Thomas Laine E, Thomas Steven M, Li Fan, Matsouaka Roland A
Department of Biostatistics and Bioinformatics, Duke University School of Medicine, Durham, USA.
AstraZeneca, Gaithersberg, USA.
Epidemiol Methods. 2023 Nov 13;12(1):20220131. doi: 10.1515/em-2022-0131. eCollection 2023 Jan.

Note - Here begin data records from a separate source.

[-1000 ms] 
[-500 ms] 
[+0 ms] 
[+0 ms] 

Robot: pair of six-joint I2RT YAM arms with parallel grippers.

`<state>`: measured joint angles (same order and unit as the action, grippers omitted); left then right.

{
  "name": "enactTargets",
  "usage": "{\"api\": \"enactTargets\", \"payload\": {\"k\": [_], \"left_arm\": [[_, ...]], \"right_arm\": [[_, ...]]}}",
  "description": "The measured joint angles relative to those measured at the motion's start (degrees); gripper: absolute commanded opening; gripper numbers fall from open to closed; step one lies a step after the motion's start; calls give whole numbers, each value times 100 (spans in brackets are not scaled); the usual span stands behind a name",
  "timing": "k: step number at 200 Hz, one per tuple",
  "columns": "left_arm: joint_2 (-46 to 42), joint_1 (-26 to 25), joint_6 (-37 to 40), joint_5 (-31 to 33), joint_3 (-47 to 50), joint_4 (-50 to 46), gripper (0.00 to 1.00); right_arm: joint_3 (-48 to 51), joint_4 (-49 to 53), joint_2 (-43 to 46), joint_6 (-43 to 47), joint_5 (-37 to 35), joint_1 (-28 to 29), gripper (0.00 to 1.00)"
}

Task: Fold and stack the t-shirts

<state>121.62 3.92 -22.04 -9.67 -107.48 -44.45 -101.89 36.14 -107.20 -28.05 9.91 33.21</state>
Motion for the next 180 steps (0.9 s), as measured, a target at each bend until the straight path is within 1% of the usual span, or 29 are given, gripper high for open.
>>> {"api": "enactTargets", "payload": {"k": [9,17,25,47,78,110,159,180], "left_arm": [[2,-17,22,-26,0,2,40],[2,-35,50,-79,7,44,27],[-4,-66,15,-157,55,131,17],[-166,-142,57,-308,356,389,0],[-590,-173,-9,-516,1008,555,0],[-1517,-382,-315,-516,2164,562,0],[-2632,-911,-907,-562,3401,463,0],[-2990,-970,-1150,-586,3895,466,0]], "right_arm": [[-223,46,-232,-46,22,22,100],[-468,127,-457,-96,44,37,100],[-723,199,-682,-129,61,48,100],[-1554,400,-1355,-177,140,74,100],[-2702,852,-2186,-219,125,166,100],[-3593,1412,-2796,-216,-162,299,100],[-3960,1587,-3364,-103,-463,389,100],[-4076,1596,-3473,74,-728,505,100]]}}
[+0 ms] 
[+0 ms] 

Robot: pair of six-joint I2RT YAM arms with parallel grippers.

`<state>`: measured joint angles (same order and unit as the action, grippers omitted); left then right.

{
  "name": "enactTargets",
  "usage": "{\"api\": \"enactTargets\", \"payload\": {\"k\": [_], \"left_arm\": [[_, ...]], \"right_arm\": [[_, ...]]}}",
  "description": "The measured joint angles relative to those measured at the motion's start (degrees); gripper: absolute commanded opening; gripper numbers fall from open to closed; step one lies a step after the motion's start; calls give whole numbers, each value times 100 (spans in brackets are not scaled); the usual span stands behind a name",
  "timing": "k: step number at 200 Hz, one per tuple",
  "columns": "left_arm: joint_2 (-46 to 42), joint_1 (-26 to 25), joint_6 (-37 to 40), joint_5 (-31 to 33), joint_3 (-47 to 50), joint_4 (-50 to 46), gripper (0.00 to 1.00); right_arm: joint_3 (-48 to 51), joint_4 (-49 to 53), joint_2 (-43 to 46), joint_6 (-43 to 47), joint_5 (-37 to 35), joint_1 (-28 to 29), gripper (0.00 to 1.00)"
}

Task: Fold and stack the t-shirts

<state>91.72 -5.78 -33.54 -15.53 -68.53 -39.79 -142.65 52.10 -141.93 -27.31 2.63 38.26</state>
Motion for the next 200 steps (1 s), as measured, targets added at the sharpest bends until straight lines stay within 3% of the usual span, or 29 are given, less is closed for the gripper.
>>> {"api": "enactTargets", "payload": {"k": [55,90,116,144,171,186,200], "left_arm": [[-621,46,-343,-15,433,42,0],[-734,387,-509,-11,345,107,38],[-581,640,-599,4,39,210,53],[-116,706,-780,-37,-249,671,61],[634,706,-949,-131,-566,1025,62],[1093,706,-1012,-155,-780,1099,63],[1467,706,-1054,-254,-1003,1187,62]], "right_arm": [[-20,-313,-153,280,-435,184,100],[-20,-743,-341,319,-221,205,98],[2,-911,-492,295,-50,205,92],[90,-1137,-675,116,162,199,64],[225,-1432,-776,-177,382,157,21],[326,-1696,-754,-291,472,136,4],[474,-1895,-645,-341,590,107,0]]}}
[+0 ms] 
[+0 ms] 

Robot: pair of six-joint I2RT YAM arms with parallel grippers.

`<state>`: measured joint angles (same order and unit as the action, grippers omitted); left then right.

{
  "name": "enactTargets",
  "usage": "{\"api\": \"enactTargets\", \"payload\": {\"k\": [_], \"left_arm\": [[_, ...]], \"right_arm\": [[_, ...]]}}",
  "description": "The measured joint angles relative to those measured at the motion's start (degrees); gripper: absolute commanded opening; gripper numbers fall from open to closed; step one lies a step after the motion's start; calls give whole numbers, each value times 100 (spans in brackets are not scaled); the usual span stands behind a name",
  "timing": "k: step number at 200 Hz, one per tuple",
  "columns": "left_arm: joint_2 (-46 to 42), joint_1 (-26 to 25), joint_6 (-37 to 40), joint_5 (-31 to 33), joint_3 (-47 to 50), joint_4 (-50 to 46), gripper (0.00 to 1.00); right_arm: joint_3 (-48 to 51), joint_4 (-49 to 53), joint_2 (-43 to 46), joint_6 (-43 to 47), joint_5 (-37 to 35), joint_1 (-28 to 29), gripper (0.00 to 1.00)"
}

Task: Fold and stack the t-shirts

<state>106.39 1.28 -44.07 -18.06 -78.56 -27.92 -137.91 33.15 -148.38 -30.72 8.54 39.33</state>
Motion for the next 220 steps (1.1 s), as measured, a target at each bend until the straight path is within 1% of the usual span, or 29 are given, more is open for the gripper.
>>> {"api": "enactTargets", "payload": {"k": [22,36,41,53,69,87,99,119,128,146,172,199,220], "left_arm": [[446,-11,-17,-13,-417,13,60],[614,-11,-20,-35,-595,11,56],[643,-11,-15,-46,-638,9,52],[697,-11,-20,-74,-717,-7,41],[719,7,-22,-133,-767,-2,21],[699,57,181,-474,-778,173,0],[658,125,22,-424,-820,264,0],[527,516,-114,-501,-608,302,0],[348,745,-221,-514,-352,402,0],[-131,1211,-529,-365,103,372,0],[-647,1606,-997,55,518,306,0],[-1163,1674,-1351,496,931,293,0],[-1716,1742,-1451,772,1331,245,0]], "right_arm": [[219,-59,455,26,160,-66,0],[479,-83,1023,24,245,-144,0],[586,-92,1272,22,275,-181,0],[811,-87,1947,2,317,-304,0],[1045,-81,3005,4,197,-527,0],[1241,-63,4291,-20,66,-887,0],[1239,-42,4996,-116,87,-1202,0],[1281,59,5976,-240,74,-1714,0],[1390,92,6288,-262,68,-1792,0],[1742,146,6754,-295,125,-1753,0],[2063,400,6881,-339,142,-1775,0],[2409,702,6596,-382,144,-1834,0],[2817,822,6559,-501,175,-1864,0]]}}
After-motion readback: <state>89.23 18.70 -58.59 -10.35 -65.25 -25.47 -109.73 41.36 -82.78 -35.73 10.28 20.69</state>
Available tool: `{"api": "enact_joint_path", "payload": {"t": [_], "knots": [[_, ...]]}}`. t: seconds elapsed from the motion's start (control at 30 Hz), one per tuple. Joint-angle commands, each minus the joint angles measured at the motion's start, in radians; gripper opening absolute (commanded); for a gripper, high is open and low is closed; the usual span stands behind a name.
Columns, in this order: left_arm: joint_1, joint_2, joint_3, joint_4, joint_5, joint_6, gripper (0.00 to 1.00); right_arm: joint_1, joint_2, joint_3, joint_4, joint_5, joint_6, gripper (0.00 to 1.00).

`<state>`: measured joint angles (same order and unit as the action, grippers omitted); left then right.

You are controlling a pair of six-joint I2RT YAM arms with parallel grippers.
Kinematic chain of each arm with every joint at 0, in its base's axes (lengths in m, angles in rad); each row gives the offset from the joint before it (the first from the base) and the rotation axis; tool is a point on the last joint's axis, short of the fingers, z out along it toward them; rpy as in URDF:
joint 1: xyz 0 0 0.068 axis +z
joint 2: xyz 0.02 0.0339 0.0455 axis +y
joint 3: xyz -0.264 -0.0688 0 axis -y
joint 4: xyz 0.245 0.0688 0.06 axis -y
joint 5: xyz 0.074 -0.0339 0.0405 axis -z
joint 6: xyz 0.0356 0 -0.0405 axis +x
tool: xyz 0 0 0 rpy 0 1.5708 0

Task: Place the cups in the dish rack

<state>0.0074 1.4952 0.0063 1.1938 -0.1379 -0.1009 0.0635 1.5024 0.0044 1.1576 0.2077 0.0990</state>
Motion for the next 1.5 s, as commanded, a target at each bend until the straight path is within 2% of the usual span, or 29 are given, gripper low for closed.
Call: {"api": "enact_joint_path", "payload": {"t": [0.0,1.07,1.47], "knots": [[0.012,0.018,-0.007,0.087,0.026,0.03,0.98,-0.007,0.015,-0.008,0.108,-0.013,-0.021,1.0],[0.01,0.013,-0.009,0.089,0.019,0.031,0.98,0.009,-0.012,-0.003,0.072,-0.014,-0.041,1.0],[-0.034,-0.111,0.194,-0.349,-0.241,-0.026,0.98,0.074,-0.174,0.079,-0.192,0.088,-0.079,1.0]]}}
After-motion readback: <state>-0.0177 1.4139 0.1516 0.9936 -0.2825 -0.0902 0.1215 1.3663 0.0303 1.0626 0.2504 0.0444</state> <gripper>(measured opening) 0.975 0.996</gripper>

Propensity score (PS) weighting methods are commonly used to adjust for confounding in observational treatment comparisons. However, in the setting of substantial covariate imbalance, PS values may approach 0 and 1, yielding extreme weights and inflated variance of the estimated treatment effect. Adaptations of the standard inverse probability of treatment weights (IPTW) can reduce the influence of extremes, including trimming methods that exclude people with PS values near 0 or 1. Alternatively, overlap weighting (OW) optimizes criteria related to bias and variance, and performs well compared to other PS weighting and matching methods. However, it has not been compared to propensity score stratification (PSS). PSS has some of the same potential advantages; being insensitive extreme values. We sought to compare these methods in the setting of substantial covariate imbalance to generate practical recommendations.
Analytical derivations were used to establish connections between methods, and simulation studies were conducted to assess bias and variance of alternative methods.
We find that OW is generally superior, particularly as covariate imbalance increases. In addition, a common method for implementing PSS based on Mantel-Haenszel weights (PSS-MH) is equivalent to a coarsened version of OW and can perform nearly as well. Finally, trimming methods increase bias across methods (IPTW, PSS and PSS-MH) unless the PS model is re-fit to the trimmed sample and weights or strata are re-derived. After trimming with re-fitting, all methods perform similarly to OW.
These results may guide the selection, implementation and reporting of PS methods for observational studies with substantial covariate imbalance.
倾向评分(PS)加权方法常用于观察性治疗比较中的混杂因素调整。然而,在协变量严重失衡的情况下,PS值可能接近0和1,导致权重极端且估计治疗效果的方差膨胀。标准治疗权重逆概率(IPTW)的改进方法可以减少极端值的影响,包括排除PS值接近0或1的人群的修剪方法。或者,重叠加权(OW)优化了与偏差和方差相关的标准,与其他PS加权和匹配方法相比表现良好。然而,它尚未与倾向评分分层(PSS)进行比较。PSS具有一些相同的潜在优势,即对极端值不敏感。我们试图在协变量严重失衡的情况下比较这些方法,以提出实用建议。
使用分析推导来建立方法之间的联系,并进行模拟研究以评估替代方法的偏差和方差。
我们发现OW通常更优,尤其是随着协变量失衡的增加。此外,一种基于Mantel-Haenszel权重实施PSS的常用方法(PSS-MH)等同于OW的粗化版本,并且表现几乎同样出色。最后,修剪方法会增加所有方法(IPTW、PSS和PSS-MH)的偏差,除非对修剪后的样本重新拟合PS模型并重新推导权重或分层。重新拟合后进行修剪,所有方法的表现与OW相似。
这些结果可能为协变量严重失衡的观察性研究中PS方法的选择、实施和报告提供指导。